Need help with SQL Max() command 2

Status
Not open for further replies.

donnitadk

Technical User
Jun 30, 2010
2
US
I have a database that contains contractor's licenses. Each license can have multiple renewals but for reporting purposes I am only interested in the current (newest) renewal for each license. The very simplified query below gives me the data I am looking for the license number and the newest annual renewal number for that record

SELECT license.licensenumber, MAX(licenseannualrenewal.licenseannualnumber)
FROM logosdb.dbo.license INNER JOIN logosdb.dbo.licenseannualrenewal ON license.licenseid = licenseannualrenewal.licenseid
GROUP BY license.licensenumber

My problem is I need to include other fields and other tables but when I add them it starts pulling in the multiple annual renewals again instead of just the newest renewal. How do I make sure it only looks at the MAX(licenseannualrenewal.licenseannualnumber) no matter what else I select?
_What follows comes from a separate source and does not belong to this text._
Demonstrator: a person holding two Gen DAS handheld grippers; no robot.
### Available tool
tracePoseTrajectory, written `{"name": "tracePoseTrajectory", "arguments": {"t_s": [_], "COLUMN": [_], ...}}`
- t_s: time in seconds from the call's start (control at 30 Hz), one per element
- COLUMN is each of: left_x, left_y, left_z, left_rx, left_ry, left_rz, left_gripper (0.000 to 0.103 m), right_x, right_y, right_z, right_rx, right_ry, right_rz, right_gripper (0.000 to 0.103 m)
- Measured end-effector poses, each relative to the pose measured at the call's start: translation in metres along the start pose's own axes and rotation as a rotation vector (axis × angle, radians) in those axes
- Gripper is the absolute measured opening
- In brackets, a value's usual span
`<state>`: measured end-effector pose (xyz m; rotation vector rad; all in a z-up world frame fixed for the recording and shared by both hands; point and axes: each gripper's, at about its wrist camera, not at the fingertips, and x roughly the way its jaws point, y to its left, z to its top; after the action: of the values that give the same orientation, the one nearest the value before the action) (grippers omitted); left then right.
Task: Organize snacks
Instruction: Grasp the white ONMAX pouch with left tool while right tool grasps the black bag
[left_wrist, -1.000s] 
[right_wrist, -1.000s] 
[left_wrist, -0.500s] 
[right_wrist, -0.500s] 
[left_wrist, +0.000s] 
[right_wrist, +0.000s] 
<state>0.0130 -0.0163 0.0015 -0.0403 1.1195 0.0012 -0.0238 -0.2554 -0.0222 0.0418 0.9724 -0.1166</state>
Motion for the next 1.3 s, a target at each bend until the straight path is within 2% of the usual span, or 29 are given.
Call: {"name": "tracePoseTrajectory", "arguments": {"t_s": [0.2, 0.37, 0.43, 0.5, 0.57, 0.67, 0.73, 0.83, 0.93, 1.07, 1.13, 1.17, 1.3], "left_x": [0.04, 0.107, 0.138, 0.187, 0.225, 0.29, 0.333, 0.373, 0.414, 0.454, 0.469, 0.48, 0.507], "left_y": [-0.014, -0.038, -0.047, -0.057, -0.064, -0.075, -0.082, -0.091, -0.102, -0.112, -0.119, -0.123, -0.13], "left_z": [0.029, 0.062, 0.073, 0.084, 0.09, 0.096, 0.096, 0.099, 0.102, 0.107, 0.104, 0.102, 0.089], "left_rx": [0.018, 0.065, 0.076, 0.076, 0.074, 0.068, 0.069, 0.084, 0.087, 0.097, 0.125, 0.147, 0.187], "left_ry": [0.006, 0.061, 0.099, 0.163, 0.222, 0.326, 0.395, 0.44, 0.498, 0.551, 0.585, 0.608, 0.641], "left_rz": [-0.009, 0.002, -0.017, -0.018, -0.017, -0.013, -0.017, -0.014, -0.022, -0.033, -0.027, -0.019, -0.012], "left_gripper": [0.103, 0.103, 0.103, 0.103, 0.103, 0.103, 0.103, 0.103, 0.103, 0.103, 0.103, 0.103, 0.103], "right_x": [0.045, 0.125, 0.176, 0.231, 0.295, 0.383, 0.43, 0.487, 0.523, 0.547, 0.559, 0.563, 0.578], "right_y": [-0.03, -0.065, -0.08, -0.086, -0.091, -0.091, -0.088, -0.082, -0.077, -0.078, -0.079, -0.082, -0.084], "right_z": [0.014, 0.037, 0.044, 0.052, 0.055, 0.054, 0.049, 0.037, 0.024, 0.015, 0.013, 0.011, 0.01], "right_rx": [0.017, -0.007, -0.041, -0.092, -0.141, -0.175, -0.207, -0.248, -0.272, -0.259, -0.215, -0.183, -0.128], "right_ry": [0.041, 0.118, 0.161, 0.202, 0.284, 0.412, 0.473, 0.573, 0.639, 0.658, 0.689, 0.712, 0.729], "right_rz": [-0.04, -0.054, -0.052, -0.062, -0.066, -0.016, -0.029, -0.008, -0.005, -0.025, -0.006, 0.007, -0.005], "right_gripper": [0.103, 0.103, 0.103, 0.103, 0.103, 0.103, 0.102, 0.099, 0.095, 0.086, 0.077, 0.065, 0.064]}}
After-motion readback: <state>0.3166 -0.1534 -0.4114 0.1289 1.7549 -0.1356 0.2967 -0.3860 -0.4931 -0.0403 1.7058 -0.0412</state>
THANKS!
 

Code:
SELECT license.*, MaxStuff.MaxAnnualNumber
FROM   logosdb.dbo.license 
       INNER JOIN 
         (
         Select licenseid,
                MAX(licenseannualrenewal.licenseannualnumber) As MaxAnnualNumber
         From   logosdb.dbo.licenseannualrenewal
         Group By licenseId
         ) As MaxStuff
         ON license.licenseid = MaxStuff.licenseid


-George
Microsoft SQL Server MVP
My Blogs
SQLCop
"The great things about standards is that there are so many to choose from." - Fortune Cookie Wisdom
 
George I Like your solution, but being a newbe to SQL. Why did you chose to keep the INNER JOIN?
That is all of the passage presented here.